Robots need to be aware of human presence and actions for safety and to engage in collaborative actions. We leverage on the low-latency and high temporal resolution of event-cameras to detect and track human beings and infer their actions online by high frequency human pose estimation, gaze tracking, blink detection and face pose estimation.
Fast motions associated to the movements of the subject (and of the robot observing the subject) are challenging for main-stream RGB sensors, as the tracking is limited by the sensor output itself (in general around 50-60 Hz). In this context, event-cameras provide a potential solution to the tracking of fast-moving objects, and in particular human poses. This is, among other things, due to the high temporal resolution of event-cameras that provides information in the “blind” time between the frames of a standard camera.

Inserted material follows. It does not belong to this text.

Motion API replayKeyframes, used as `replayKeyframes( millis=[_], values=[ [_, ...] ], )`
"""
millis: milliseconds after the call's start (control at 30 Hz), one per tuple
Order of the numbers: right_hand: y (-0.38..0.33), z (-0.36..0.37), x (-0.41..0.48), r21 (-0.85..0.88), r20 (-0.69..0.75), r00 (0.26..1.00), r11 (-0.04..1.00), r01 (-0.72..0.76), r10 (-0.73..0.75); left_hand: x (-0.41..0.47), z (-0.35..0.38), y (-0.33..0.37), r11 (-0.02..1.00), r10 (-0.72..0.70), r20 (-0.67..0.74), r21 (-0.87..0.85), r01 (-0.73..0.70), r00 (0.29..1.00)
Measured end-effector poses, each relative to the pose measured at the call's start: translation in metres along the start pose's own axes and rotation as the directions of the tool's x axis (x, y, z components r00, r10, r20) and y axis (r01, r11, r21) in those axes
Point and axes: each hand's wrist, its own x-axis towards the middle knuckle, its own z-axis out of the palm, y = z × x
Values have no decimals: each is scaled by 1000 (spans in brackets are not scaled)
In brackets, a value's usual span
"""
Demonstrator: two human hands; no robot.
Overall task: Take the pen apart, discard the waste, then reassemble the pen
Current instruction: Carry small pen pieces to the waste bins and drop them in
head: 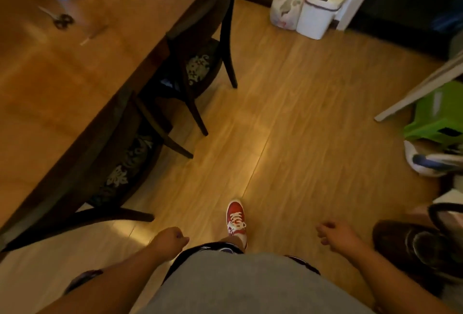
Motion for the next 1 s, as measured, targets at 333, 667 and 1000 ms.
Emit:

We aim at continuous low latency tracking of moving targets, to overcome the problem of missing motion information in between inherently low frequency detections, that ultimately limits the speed that can be effectively tracked. We apply this concept to tracking humans, by combining low frequency joints detection by human pose estimation networks with high-speed local joints tracking. This approach leads to more accurate real-time estimation that is crucial for smooth and safe human-robot interaction and for accurate monitoring of motion patterns for rehabilitation therapy assessment.
Methods: event-driven ML, implemented in SNN, event-driven motion estimation and tracking.